**Instructions for the task**
Please state how many lines in the records contain the string "segment", with no words besides the number.

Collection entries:
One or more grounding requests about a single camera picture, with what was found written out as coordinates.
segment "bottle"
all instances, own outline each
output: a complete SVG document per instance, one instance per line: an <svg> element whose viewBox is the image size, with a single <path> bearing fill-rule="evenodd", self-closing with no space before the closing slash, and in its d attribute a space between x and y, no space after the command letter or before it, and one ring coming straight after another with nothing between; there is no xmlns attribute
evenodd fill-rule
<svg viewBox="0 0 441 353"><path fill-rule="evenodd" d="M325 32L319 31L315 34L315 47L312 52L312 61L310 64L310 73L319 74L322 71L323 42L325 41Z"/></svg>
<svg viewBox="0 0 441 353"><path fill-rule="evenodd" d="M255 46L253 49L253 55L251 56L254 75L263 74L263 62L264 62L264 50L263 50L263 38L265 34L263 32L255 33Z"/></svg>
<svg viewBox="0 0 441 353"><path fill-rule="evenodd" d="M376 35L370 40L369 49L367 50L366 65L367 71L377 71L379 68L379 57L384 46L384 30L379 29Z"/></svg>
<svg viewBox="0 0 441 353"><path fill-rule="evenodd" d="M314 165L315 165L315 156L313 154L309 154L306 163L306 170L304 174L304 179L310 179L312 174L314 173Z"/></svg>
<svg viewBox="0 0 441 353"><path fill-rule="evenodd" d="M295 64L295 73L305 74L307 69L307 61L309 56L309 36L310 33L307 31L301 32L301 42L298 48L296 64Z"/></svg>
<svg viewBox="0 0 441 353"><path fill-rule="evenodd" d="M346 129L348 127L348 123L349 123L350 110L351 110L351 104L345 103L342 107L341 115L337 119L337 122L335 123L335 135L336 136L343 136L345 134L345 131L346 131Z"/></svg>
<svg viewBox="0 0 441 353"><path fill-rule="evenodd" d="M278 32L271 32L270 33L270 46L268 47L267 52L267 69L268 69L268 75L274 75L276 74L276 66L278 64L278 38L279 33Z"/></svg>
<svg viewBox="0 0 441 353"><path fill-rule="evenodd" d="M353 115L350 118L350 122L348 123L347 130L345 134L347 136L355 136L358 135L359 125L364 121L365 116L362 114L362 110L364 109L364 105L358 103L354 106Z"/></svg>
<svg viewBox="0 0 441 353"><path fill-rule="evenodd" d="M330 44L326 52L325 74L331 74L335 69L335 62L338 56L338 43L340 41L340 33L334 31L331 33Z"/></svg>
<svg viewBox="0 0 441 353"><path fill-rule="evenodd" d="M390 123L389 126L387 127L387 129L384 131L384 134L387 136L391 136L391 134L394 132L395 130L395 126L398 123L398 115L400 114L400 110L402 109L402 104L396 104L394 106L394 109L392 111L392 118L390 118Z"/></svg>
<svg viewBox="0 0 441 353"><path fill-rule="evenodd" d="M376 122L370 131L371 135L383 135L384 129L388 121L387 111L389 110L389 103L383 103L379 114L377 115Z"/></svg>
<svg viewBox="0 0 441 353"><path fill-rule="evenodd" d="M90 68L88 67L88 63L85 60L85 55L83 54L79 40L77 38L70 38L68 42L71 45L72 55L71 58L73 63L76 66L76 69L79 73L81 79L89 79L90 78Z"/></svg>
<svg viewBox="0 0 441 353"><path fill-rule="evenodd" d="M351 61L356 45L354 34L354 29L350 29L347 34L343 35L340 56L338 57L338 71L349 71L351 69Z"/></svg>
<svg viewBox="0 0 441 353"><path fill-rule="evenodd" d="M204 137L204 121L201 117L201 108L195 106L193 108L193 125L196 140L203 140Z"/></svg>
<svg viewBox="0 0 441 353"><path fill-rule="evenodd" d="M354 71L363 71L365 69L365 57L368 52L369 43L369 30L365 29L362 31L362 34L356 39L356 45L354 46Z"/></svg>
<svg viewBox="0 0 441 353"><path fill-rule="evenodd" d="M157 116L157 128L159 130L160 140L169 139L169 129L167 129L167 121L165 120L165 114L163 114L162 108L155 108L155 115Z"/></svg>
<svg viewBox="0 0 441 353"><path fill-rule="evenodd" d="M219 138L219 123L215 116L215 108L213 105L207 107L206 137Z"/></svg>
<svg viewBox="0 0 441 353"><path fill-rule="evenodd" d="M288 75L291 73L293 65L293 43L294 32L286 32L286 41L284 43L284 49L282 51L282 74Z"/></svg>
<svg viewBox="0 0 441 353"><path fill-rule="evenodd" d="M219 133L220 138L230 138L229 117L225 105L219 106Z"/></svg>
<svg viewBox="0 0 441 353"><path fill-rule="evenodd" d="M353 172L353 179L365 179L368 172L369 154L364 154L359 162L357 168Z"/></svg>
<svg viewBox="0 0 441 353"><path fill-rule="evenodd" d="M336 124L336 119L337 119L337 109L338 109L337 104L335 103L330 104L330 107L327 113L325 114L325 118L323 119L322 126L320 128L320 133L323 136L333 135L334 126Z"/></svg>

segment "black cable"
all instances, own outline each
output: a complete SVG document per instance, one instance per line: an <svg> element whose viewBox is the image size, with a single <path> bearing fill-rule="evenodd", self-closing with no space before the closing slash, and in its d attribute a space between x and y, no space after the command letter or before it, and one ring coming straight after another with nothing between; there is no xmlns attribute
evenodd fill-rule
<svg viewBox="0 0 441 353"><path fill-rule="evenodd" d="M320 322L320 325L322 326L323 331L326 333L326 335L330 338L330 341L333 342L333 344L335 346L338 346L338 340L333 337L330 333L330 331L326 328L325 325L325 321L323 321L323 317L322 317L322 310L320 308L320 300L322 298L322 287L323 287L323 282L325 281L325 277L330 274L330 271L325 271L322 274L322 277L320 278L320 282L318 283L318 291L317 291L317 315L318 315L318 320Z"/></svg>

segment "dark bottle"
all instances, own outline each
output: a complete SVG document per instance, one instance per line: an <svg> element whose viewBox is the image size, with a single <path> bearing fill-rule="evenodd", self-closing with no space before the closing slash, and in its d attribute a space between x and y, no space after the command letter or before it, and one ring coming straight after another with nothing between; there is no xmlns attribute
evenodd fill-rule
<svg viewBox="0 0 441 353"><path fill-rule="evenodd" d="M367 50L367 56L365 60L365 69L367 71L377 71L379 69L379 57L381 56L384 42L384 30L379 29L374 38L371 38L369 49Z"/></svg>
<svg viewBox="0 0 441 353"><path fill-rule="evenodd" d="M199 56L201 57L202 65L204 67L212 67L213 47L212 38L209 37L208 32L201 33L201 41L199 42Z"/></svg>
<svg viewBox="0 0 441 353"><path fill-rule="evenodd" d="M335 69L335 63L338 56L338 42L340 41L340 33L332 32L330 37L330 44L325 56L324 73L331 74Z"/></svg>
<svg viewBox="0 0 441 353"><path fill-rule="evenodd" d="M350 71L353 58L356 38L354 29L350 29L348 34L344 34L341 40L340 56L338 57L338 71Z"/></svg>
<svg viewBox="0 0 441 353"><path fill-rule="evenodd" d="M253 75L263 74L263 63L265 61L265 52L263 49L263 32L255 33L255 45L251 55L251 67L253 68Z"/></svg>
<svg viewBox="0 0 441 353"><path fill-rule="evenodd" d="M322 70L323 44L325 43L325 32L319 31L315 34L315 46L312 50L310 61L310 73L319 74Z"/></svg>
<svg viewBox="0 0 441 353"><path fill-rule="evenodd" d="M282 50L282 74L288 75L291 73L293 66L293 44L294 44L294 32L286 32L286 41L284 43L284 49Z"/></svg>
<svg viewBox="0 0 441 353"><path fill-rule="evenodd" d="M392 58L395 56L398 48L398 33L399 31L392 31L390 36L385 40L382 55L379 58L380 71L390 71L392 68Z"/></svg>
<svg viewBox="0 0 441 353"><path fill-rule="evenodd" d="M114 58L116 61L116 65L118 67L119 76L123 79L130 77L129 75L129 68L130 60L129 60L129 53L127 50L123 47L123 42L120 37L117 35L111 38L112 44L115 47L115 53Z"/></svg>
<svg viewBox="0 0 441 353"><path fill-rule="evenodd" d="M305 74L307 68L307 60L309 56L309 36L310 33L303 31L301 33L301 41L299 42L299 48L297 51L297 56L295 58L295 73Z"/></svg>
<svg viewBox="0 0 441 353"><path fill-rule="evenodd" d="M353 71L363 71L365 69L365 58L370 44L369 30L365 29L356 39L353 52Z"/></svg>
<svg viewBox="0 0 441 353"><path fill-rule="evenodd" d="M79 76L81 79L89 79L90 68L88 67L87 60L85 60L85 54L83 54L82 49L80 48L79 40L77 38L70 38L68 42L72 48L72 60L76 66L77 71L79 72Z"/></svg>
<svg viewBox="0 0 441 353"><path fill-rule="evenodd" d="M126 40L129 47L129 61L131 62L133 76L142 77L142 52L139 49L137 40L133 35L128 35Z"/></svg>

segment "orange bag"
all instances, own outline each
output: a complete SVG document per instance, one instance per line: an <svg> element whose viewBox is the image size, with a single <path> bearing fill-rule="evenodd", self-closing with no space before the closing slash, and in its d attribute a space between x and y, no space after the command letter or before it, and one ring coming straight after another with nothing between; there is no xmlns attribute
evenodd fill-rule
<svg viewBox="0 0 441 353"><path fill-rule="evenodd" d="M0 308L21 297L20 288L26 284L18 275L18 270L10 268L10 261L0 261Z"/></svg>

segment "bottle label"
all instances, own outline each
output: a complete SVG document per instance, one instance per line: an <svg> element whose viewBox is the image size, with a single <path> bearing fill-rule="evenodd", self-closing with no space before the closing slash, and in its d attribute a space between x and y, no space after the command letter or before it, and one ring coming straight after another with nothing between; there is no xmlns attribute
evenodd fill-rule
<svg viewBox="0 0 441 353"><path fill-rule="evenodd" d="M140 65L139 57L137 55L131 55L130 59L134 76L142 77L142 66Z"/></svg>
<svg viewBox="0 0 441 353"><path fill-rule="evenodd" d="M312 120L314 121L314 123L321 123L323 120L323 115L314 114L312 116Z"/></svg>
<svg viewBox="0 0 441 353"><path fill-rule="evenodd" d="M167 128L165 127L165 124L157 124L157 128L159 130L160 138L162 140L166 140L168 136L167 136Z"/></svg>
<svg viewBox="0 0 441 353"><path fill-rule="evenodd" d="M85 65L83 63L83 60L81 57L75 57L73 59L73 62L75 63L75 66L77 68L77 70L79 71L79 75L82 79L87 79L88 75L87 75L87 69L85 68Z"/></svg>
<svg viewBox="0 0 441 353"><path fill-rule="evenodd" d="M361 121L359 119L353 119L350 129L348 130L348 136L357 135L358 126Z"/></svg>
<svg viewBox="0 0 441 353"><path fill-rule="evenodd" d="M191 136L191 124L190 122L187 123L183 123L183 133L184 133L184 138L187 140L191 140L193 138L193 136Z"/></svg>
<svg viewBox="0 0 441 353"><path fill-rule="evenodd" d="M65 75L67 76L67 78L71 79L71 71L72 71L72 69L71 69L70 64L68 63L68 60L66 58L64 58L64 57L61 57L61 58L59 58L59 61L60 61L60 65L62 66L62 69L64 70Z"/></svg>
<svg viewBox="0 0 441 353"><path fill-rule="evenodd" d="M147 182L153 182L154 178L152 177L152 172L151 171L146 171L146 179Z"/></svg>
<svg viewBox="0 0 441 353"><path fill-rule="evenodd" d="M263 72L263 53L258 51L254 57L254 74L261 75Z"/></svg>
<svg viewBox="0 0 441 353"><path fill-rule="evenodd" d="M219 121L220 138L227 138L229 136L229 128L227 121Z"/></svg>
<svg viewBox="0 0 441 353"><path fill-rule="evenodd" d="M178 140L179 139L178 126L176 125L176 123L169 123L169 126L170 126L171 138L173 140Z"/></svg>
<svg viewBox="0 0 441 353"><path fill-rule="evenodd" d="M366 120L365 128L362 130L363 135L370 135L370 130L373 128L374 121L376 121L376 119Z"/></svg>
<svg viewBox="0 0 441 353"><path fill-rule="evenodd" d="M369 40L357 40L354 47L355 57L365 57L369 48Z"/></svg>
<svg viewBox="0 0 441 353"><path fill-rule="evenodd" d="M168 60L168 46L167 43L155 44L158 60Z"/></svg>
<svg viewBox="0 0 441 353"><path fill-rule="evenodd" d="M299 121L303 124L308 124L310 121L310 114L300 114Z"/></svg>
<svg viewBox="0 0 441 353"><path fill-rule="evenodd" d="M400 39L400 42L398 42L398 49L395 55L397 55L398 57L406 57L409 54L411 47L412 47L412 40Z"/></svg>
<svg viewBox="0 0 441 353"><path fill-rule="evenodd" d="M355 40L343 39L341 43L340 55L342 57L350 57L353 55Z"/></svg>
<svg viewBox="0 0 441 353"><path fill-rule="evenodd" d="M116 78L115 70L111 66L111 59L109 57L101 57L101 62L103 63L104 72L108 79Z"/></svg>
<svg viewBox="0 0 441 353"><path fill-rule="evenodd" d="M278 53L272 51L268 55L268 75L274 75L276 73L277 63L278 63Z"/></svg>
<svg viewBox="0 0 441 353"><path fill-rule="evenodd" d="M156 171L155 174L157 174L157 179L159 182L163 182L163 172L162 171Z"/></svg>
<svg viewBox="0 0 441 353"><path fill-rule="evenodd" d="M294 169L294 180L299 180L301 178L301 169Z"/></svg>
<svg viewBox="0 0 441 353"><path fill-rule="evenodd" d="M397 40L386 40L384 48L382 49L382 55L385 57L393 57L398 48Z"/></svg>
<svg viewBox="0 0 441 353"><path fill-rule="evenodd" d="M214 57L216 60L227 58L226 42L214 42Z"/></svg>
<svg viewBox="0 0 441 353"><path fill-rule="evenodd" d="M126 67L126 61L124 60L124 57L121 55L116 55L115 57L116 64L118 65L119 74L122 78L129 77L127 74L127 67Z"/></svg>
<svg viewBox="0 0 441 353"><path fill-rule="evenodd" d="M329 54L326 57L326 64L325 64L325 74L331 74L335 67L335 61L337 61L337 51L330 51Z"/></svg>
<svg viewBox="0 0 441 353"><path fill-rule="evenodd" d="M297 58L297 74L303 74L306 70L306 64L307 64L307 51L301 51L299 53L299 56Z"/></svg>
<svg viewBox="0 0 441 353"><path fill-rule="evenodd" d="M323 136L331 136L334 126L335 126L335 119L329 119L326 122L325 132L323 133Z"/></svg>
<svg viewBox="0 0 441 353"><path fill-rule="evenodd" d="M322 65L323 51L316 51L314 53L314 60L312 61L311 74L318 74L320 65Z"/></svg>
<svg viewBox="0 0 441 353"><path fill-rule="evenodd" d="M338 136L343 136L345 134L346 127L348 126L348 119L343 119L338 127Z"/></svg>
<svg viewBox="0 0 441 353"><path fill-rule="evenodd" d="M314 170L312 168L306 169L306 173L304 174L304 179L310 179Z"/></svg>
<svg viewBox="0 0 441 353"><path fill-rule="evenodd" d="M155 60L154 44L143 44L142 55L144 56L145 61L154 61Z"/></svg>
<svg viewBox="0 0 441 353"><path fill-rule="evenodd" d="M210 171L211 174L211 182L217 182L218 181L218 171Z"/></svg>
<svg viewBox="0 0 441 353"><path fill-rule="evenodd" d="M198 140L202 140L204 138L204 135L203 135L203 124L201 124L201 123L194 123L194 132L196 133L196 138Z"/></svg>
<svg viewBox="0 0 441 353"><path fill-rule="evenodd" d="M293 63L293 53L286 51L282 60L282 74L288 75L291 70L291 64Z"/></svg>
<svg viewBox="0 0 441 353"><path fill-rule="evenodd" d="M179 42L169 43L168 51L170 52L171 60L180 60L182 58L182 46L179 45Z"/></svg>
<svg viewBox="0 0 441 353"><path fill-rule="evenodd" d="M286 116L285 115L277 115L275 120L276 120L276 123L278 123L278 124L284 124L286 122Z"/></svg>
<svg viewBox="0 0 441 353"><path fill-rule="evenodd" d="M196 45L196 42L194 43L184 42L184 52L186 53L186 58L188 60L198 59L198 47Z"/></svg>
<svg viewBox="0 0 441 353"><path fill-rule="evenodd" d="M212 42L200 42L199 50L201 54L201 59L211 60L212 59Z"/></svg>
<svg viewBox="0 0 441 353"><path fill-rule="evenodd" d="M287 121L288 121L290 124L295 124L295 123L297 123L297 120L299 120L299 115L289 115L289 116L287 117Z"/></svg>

**Exercise output**
5